Seth MacFarlane's Cavalcade of Cartoon Comedy is an American adult animated web series created by Seth MacFarlane.

==Background==
This series is a compilation of animated sketches released on YouTube. The series, which aired several episodes a month, was originally sponsored by Burger King, who sponsored the first 10 shorts, with videos appearing on their official channel. The series was then sponsored by Priceline.com, and finally, Nike. There are a total of 50 episodes. It saw a successful launch on MacFarlane's YouTube channel, SethComedy, which became the most watched YouTube channel of the week, generating three million video views within two days of the first episode's release.

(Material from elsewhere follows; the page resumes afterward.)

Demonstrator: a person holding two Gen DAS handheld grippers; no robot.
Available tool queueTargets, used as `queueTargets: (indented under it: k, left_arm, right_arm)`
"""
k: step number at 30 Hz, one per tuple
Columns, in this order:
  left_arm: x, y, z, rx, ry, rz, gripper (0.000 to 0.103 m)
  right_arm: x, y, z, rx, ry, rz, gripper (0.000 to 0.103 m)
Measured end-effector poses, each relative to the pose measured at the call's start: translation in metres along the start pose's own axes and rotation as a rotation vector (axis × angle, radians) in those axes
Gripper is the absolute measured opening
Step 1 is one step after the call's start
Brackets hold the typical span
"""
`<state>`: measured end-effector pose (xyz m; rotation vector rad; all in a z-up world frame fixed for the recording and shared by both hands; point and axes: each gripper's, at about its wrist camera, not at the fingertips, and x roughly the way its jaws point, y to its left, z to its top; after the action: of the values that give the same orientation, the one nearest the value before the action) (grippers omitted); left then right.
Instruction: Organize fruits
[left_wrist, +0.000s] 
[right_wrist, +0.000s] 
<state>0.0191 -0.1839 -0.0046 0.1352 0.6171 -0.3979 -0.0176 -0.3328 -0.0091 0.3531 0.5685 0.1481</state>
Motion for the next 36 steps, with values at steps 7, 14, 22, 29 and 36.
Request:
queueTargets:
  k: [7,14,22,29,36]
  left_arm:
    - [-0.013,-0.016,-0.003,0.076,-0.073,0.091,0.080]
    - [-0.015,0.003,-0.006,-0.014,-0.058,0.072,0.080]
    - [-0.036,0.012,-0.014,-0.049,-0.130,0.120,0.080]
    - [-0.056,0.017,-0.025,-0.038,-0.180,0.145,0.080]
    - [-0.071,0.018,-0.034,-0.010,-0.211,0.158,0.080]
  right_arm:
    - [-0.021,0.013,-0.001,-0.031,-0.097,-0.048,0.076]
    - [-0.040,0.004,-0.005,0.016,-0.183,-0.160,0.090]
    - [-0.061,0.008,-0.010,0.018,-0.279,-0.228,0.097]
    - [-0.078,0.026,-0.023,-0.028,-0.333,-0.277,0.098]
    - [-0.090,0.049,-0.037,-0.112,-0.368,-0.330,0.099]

MacFarlane later expressed disappointment with the quality of the series, believing he had been unable to give the show the commitment it needed at the time. The series is comparable to MacFarlane's other animated shows; Family Guy, American Dad! and The Cleveland Show.

==Home media==
The first season, with additional content, was released on DVD, Blu-ray Disc and UMD Video on May 12, 2009 by 20th Century Fox Home Entertainment, and was released on DVD in the UK on January 25, 2010. In addition to the 23 episodes officially released online, 27 episodes were exclusively included on the DVD and Blu-ray release. The release uncensored the first eleven episodes which were censored online.

==Episodes==

===Series overview===

| Seasons |  | Episodes | First airdate | Last airdate |
|---|---|---|---|---|
|  | Online | 23 | September 10, 2008 | June 12, 2009 |
|  | DVD | 27† | May 12, 2009 |  |

† A few shorts were later released online with censored language and dialogue between February and April 2010.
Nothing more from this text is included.